Results: Among 709 patients ICD-negative at baseline, 97 screened ICD-positive (13.7%) at year 1. Among 712 patients who were ICD-negative at baseline, 147 were ICD-positive at ≥1 post-baseline visit (20.6%). Among patients who were ICD-negative at baseline who subsequently experienced an ICD, a higher proportion were male or smokers, younger at baseline, younger at disease/symptom onset, and had longer disease duration. Among the whole population, a similar proportion were “new cases” at years 1 (9.7%) and 2 (8.6%) versus the previous visit. The proportion of “remitters” was slightly higher at year 2 (11.0%) than 1 (9.1%) versus previous visit.

Conclusions: The proportion of ICD-remitters approximately matched/exceeded new cases, suggesting patients with ICD are in a state of flux. Current data allow for a conservative estimate of 2-year ICD incidence in ICARUS of ∼21% of patients, not accounting for transient new ICD cases between visits.

Keywords:

• Impulse control disorders
• incidence
• Parkinson’s disease
• risk factors
• predictive factors
• ICARUS study

Introduction

Over the past two decades, impulse control disorders and other related behaviors (altogether hereafter referred to as “ICD behaviors” or “ICDs”) have been recognized as a relatively common comorbidity in patients with Parkinson’s disease (PD)^1–5. In the published ICARUS (Impulse Control disorders And the association of neuRopsychiatric symptoms, cognition and qUality of life in ParkinSon disease; SP0990) study, one of the largest prospective studies of ICDs in PD to date, the point prevalence of ICDs was relatively stable at 26.5 to 29.3% across the 2-year observation period⁶.

ICDs are most likely to develop as a result of dopaminergic medication use⁷, with a number of other risk factors identified, such as younger age, motor complications, depression, family history of ICDs, alcohol use, nicotine dependence, and certain personality traits^3,8–11. Research also suggests that people with PD with specific frontal dysfunctions may be more likely to develop an ICD when taking anti-Parkinson’s medication¹². In the ICARUS study, patients who were ICD-positive at study baseline had more severe non-motor symptoms (including mood and sexual function) and depression, as well as poorer sleep quality and reduced PD-related quality of life compared with those who were ICD-negative⁶.

The incidence of ICDs among people with PD is not consistently reported. One single-site study, conducted in small sample size, reported a cumulative ICD incidence of 39.1% during 21 months of dopamine agonist (DA) treatment in PD patients with no previous ICDs; cigarette smoking, caffeine use, motor complications, and higher peak DA use were identified as risk factors¹¹. A more recent analysis of data from 320 early-stage PD patients with no prior ICDs from the Parkinson Progression Markers Initiative (PPMI) database reported cumulative incidence of 8% (year 1), 18% (year 2), and 25% (year 3) post-baseline¹³. Younger age at baseline was a risk factor for incident ICD symptoms, while sex, education, and baseline global cognitive performance, anxiety symptoms, depressive symptoms, and motor severity were not significantly associated with incident ICD symptoms¹³.

The natural history of ICDs in PD is not clearly established, and few studies report the long-term outcome of interventions for ICDs in PD. Among 12 patients with PD who had discontinued or significantly decreased DA treatment in one long-term follow-up study, 10 (83%) no longer met ICD diagnostic criteria after a mean follow-up period of 29 months¹⁴. However, ICDs may sometimes be resistant to dopaminergic medication reduction¹⁵.

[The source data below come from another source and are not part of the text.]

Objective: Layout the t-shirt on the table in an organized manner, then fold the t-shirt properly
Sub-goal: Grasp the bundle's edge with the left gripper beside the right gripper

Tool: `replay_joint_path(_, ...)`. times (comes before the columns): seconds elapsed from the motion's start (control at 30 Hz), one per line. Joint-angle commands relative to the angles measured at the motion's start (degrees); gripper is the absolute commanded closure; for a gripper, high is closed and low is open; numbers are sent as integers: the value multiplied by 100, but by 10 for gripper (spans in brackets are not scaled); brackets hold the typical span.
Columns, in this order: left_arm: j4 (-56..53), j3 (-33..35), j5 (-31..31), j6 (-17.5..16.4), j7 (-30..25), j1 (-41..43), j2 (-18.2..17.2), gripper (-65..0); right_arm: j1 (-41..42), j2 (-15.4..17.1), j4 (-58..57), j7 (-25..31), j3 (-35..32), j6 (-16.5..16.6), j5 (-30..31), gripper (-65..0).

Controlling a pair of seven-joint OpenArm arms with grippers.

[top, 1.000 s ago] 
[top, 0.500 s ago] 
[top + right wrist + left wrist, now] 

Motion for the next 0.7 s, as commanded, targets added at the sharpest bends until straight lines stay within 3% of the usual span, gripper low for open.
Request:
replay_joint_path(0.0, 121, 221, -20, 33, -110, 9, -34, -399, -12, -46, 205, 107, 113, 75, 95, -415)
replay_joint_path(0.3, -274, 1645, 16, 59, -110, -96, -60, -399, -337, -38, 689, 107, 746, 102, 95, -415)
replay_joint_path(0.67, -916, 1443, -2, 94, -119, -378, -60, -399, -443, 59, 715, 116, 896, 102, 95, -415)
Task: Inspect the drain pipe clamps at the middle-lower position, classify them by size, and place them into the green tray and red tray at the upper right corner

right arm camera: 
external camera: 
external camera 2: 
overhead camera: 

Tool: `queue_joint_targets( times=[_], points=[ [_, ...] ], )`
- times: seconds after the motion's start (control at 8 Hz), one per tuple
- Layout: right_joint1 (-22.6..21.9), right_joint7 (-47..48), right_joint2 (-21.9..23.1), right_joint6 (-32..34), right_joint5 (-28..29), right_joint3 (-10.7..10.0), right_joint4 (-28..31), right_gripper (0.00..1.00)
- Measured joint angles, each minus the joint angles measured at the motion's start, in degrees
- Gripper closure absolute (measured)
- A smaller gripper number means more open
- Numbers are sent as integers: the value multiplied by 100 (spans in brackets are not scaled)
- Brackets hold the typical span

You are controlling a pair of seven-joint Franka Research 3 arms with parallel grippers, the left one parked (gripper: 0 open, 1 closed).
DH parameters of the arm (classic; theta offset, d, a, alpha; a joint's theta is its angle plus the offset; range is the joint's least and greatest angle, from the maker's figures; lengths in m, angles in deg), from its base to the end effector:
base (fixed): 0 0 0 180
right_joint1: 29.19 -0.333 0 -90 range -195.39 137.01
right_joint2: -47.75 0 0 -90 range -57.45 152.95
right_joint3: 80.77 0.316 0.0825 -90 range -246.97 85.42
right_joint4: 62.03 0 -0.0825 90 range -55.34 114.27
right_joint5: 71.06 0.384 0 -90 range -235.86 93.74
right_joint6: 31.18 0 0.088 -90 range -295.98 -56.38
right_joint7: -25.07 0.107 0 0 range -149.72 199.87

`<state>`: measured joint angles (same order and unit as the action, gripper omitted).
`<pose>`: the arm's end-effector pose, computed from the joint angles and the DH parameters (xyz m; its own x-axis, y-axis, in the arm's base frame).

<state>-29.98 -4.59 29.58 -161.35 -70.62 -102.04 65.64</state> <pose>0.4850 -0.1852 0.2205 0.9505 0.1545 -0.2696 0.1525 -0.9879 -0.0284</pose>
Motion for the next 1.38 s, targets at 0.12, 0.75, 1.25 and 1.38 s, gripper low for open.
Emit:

In order to minimize this complication and help guide treatment decisions, it is important to further understand the incidence and predictive factors for ICDs along the disease journey. Here, we examine the epidemiology of ICDs in PD through secondary and post-hoc analyses of data from more than 1000 Italian outpatients enrolled in the prospective ICARUS study, by reporting:

• Incidence at year 1 and cumulative 2-year ICD incidence;

• Risk factors for ICD development (overall and individual ICD subtypes) among patients who were ICD-negative at study baseline;

• Proportion of new ICD cases and ICD remissions (overall and individual ICD subtypes) at year 1 and year 2 among the whole ICARUS population. Note that an analysis of new ICD and ICD remissions by baseline ICD subtype was not of interest at the time these post-hoc analyses were performed.

Methods

Study design

ICARUS was a prospective, non-interventional, multicenter study in treated Italian outpatients with PD. A detailed description of the ICARUS study design has been published previously⁶. The primary variable was the presence (prevalence and incidence) of overall ICDs and ICD subtypes according to a modified version of the Minnesota Impulsive Disorders Interview (mMIDI)¹⁶. ICD status was assessed at three study visits: baseline, year 1, and year 2. Switching of patient treatment was permitted at any time during the study, at the discretion of the treating physician.

Measurements

A patient was considered ICD-positive if they answered affirmatively at the mMIDI scale to one gateway question and to one or more of the remaining questions in the same ICD module of the mMIDI interview.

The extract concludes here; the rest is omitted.